I went up to the same spot, the next day, myself; and
you actually look down upon the houses, as you look
out of a window upon people in the street.”
“On the south side of the town the
hill is , I believe, rather more lofty than that on
the north side; and here is the cliff
which is described by Shakespeare in the play of ‘King
Lear’. It is fearfully steep, certainly. Very nearly
perpendicular for a considerable distance. The grass
grows well, up to the very tip of the cliff; and you
see cows and sheep grazing there with as much unconcern
as if grazing in the bottom of a valley.”

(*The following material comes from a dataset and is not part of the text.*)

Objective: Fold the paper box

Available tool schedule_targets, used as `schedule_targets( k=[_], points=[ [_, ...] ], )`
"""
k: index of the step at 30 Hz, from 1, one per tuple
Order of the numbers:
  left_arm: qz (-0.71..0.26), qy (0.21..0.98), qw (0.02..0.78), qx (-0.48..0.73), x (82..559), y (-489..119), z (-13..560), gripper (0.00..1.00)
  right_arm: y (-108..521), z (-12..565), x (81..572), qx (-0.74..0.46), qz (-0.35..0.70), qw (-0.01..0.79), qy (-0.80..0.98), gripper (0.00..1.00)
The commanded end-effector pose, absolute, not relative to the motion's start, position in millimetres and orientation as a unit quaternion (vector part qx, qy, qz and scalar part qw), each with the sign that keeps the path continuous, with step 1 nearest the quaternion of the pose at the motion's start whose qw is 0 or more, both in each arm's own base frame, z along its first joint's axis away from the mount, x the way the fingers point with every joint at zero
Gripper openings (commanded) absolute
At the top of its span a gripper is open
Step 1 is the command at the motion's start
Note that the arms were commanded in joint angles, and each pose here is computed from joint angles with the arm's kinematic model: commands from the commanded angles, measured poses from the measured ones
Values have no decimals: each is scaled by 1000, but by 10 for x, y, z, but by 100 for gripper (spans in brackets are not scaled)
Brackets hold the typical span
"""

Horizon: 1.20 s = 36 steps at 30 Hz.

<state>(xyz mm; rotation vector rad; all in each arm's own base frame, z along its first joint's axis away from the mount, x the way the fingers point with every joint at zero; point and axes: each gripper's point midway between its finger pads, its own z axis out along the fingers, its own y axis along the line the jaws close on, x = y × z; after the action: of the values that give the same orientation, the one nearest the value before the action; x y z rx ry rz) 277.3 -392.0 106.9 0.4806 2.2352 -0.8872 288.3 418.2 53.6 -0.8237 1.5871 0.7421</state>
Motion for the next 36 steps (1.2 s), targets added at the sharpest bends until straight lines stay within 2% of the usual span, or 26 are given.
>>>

Much as he apparently liked the town
Cobbett was unimpressed by the recently built fortifications
on the Western
Heights:
“…I went to see, with my own eyes,
something of the sorts of means that had been made use
of to squander away countless millions of money. Here
is a hill containing, probably, a couple of square miles
or more, hollowed like a honeycomb. Here are line upon
line, trench upon trench, cavern upon cavern, bomb-proof
upon bomb-proof; in short the very sight of the thing
convinces you that either madness the most humiliating,
or profligacy the most scandalous must have been at
work here for years. The question that every man of
sense asks is : What reason had you to suppose that
the French would ever come to this hill to attack it,
while the rest of the country was so much more easy
to assail?”
“This is, perhaps, the only set
of fortifications in the world ever famed for mere hiding.
There is no appearance of any intention to annoy an
enemy. It is a parcel of holes made in a hill, to hide
Englishmen from Frenchmen.”

A view of Dover in 1804, which would have changed
little when Cobbett saw it 20 years later.